Jones’s reporting of Plantago spp. as treatment for an individual’s disease stands as a sign of pragmatism and defiance — uprooting and metabolising an invasive species as an act of resistance to being uprooted and metabolised. In that respect, a Haudenosaunee woman was not taking plantain to reverse the disease process, but to fortify herself by absorbing a form of life, no matter its origin, like her and her peers: tenacious, adaptable, and capable of surviving and growing under hard conditions. Yet I wonder if, in 1938 or a century later, the question, “What are your medicine plants?” drives healers toward answers that Western medical philosophy can only misinterpret. The Haudenosaunee woman having a “nervous breakdown” can swallow her Plantago privately, and privately return to all the things that made her sick. No public change, no structural disruption, no biomic recovery is needed.
The Haudenosaunee healers for whom I have greatest respect treat illness as systems reaching beyond the borders of any one body.

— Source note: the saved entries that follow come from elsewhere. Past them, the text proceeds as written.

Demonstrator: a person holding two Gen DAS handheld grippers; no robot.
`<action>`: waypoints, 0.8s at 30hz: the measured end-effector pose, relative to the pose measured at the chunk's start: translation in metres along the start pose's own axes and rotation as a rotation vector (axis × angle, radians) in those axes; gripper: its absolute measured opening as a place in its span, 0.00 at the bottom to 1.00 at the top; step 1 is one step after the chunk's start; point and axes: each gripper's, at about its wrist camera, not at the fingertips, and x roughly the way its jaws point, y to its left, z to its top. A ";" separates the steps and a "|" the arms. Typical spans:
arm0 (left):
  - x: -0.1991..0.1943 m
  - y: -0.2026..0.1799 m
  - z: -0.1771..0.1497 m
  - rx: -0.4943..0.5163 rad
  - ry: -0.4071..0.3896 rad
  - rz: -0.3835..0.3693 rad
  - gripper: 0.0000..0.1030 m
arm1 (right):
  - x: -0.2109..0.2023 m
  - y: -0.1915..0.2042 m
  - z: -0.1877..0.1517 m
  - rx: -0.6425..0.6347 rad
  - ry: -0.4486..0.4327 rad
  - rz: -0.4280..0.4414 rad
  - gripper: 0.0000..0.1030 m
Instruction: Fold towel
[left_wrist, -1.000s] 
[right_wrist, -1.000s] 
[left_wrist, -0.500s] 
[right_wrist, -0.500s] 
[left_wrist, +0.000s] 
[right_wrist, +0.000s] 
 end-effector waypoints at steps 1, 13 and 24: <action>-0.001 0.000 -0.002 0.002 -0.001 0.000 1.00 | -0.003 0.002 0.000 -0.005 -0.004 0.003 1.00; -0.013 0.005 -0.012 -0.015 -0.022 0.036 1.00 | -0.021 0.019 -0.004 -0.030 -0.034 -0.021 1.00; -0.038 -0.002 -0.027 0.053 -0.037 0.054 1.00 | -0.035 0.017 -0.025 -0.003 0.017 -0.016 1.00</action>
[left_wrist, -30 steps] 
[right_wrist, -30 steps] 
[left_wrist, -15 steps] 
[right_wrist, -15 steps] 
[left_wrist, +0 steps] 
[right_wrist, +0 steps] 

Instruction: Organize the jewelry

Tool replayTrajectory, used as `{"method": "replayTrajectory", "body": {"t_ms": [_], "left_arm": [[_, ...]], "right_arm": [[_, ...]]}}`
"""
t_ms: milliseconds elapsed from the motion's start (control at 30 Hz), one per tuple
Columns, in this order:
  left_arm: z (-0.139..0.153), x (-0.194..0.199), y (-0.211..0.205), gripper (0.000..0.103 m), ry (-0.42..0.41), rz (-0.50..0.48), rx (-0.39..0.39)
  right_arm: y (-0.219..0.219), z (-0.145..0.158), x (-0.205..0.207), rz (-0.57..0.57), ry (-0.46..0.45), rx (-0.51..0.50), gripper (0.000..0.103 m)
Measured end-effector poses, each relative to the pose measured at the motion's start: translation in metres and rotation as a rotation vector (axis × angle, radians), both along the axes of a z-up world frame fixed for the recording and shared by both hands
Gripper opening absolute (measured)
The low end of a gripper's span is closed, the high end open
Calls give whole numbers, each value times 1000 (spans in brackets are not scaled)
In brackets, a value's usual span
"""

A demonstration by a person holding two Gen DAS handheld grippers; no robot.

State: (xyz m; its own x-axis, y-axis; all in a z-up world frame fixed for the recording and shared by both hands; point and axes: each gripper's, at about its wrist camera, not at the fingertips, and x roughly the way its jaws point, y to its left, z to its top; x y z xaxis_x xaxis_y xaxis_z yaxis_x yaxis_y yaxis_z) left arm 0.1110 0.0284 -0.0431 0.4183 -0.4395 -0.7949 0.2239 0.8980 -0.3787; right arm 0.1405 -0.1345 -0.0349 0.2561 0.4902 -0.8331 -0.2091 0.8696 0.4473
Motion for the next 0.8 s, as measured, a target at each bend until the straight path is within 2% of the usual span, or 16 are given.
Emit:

Ka’nikòn:ra, the spirit, will, desire, and consciousness manifesting as physiological phenomena, exists only in relation to all other yoti’nikonhrashon’a. All parts touch, and all parts move. How would the work of rescue ethnobotany change if curiosity about medical systems, food systems, and even ecosystems became curiosity about the matrices of macro and microlife? What if the acknowledged treatment for one woman’s nervous breakdown were the regrowth of a forest, or a renaissance of the kind of equity-in-care that capitalist medicine cannot accommodate? A sick woman and the sick Earth, our Creation story tells us, are one body. Where do we look for the medicine and the respite care for our shared mother?